Kirill Serebrennikov revient sur la relation duplice et aliénante entre Tchaïkovski et sa femme Antonina Miliukova, magnifiant cette perdition amoureuse à travers un cadre évidemment classique (très belle reconstitution d’époque) et une singularité dans la mise en scène qui exclut style et manières trop policés.
Au premier regard, elle tombe amoureuse de lui, là, dans ce salon mondain où il brille, souriant et volubile parmi les invités, et même folle amoureuse, car de cette passion, sinistre et dévorante, elle en deviendra folle très justement, et puis finira à l’asile, et puis y mourra. Antonina Miliukova épouse ainsi, en juillet 1877, le célèbre compositeur Piotr Tchaïkovski après qu’elle l’ait attendu, se soit morfondue des mois, lui ait envoyé des lettres enflammées qui le laissèrent impassible, interdit à la limite. C’est que leur union se fonde sur une méprise, n’est qu’un truc arrangé de toute façon : elle est submergée par lui et par sa musique, prête à tout accepter (le dédain, la distance, les regrets…) pour quelques miettes de sa considération, et lui est un homosexuel au placard obligé de taire les rumeurs en se soumettant aux convenances sociales, ne l’aime certainement pas, la rejette, répugne même à la toucher ou à ce qu’elle le touche.
Le film racontera donc cette fascination, et même cette obsession, voire cette vampirisation. Kirill Serebrennikov ne lâche pas d’une seconde Antonina (Alyona Mikhailova, intense), la traquant dans sa quête impossible, désespérée surtout, comme elle traque ne serait-ce qu’un frémissement de sentiment de la part de Tchaïkovski qui, pourtant, use du moindre stratagème pour la tenir éloignée de lui. Ne comprend-t-elle donc pas ? Non. Oui. Sans doute. Antonina s’enferme dans sa logique d’espoir et de résistance (en refusant par exemple de divorcer) tout en se consumant. Et Serebrennikov d’accentuer cet enfermement en filmant presque exclusivement en intérieurs (avec cette impression, à la fin, d’avoir peu vu le jour pendant les deux heures et demie du film), intérieurs où Antonina s’épuise et se cogne, à l’agonie tant dans sa relation, aliénante, avec son « époux » que dans une société duplice, figée dans un patriarcat prompt à ne faire aucun cadeau aux femmes.
Préférant prendre ses distances avec le biopic formaliste (on ne voit guère et on n’apprendra pas grand-chose sur le compositeur, et pour cela il faudra plutôt revoir le Music lovers de Ken Russell), Serebrennikov a pris le parti de mettre en lumière Antonina (le scénario s’inspire en grande partie de ses mémoires), de rendre honneur à une femme prise au piège de ses propres passions, rejetant vérités et injonctions, mais rattrapée par l’emprise des sens.

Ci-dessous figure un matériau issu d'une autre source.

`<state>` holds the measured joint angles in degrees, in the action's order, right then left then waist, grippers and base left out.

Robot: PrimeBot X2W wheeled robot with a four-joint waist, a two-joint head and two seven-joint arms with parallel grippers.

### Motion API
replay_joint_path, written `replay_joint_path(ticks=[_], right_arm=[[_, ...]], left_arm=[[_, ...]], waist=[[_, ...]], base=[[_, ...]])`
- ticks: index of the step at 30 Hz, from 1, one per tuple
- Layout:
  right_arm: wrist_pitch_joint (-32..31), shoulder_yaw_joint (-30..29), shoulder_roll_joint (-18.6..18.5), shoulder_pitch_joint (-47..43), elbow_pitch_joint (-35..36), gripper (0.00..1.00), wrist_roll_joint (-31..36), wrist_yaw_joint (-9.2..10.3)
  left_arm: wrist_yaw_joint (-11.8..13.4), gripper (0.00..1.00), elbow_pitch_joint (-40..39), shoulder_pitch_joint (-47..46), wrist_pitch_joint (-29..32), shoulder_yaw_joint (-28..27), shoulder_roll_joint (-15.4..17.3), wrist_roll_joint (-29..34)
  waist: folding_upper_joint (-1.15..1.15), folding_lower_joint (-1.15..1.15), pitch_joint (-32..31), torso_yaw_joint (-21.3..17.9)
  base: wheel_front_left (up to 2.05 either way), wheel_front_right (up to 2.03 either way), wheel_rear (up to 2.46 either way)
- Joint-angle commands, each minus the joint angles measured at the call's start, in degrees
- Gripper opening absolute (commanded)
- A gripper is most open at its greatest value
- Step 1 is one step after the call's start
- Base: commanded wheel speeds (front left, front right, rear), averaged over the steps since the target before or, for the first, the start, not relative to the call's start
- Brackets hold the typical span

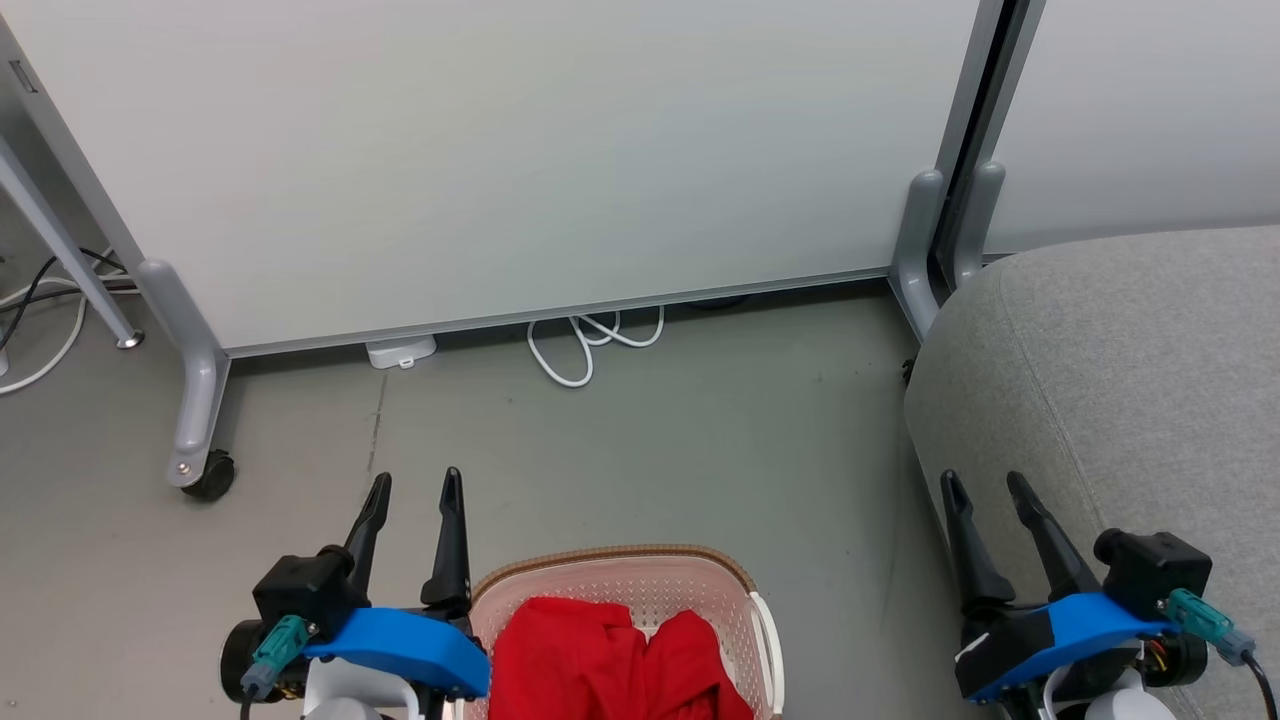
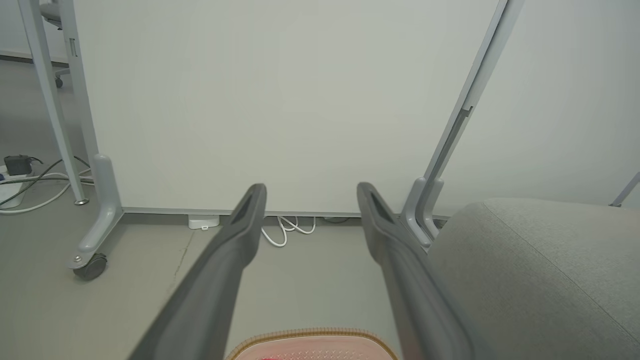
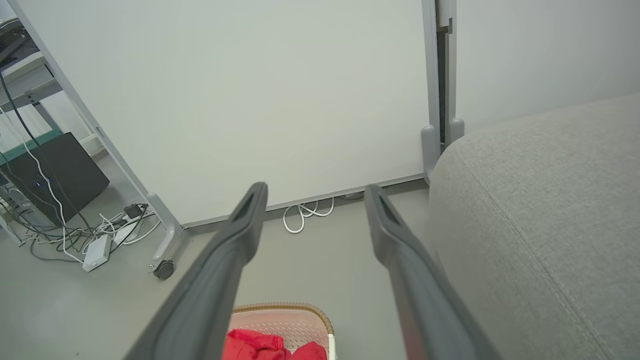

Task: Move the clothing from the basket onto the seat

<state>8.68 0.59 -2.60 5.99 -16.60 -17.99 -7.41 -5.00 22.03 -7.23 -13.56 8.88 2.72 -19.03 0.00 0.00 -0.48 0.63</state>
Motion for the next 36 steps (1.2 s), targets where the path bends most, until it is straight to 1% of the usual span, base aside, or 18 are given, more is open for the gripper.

Serebrennikov magnifie cette perdition amoureuse en travaillant à la fois un cadre évidemment classique (très belle reconstitution d’époque) et une singularité dans la mise en scène qui exclut style et manières trop policés, mais au contraire implante le film dans une sorte d’atmosphère étouffante et sépulcrale telle une mise au tombeau. De vertige hallucinatoire comme un mauvais rêve qui n’en finirait pas et dont Antonina, c’est certain, ne reviendra pas.